L’oméprazole et le lansoprazole sont métabolisés par le cytochrome P-450 et les interactions métaboliques avec d’autres médicaments sont possibles mais pas clairement démontrées.

Bien qu’ils n’aient pas montré d’effet tératogène lors des expérimentations animales, leur prescription, comme celle de beaucoup de médicaments récents, est déconseillée pendant la grossesse, notamment durant le premier trimestre.

Remarques

  1. L’ulcère gastroduodénal n’apparaît et ne se maintient que s’il y a sécrétion acide de l’estomac, sans pour autant que l’acidité gastrique soit la cause directe de la maladie. Celle-ci est liée à la présence au niveau de la muqueuse gastrique de Helicobacter pylori.
    L’inhibition de la sécrétion gastrique acide permet d’obtenir une guérison de l’ulcère gastrique ou duodénal. Mais, en absence d’éradication de Helicobacter pylori, la maladie risque de reprendre à l’arrêt du traitement antisécrétoire.

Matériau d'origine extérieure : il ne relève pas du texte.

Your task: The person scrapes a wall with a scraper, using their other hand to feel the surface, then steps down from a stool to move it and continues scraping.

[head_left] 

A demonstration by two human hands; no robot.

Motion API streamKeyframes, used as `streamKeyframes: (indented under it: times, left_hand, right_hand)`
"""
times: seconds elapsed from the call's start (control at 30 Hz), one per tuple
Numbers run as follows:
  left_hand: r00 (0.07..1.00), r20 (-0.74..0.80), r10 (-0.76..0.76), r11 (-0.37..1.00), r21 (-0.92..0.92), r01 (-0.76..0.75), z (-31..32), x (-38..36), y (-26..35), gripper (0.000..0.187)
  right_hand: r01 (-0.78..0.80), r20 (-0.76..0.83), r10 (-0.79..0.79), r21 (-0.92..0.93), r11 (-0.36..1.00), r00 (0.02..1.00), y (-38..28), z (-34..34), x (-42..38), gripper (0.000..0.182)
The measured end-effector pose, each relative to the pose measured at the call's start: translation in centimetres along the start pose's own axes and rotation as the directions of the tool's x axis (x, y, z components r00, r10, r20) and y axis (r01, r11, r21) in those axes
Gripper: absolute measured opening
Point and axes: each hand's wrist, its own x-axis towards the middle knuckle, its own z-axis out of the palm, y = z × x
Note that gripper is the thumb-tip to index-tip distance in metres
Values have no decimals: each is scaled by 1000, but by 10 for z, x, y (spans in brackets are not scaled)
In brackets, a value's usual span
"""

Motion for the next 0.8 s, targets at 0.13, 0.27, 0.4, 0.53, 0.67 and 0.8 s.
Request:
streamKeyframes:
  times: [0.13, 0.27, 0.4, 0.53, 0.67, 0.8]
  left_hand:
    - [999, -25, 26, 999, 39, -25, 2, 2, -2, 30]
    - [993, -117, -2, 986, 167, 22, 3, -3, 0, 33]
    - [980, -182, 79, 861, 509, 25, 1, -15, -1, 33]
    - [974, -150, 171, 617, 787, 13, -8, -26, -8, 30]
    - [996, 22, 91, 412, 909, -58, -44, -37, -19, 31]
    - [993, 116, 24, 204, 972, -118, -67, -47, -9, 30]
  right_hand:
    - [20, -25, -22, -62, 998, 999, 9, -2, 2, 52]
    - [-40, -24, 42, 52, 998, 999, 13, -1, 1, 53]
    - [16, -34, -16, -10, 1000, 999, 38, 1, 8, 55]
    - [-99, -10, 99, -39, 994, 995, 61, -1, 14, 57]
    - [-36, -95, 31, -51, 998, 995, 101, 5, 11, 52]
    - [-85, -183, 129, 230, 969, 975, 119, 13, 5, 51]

    L’éradication de Helicobacter pylori par un traitement associant deux antibiotiques (ou un antibiotique et un sel de bismuth) pendant environ deux semaines constitue le traitement étiologique.
  2. Les antiacides neutralisent l’acidité gastrique et les topiques gastro-intestinaux protègent la muqueuse gastrique et duodénale en la tapissant et en agissant sur le mucus. Le même médicament peut avoir des propriétés anti-acides et topiques. Les principaux topiques gastroduodénaux et intestinaux sont des dérivés de l’aluminium et des dérivés mixtes de magnésium et d’aluminium.
  3. La protonthérapie est une technique de radiothérapie qui utilise les protons produits par ionisation de l’atome d’hydrogène et accélérés par de puissantes machines de type cyclotron vers la tumeur à traiter. La protonthérapie est utilisée dans le traitement du mélanome oculaire et des tumeurs de la base du crâne.
  4. Il existe une pompe à protons H+-ATPase, localisée au niveau des vacuoles des ostéoclastes. Cette pompe crée par sécrétion de protons un environnement acide qui dissout la partie minérale de l’os et permet aux collagénases de détruire la matrice protéique. Des recherches pour trouver des inhibiteurs spécifiques de cette pompe sont en cours en vue de ralentir la perte osseuse et l’aggravation de l’ostéoporose.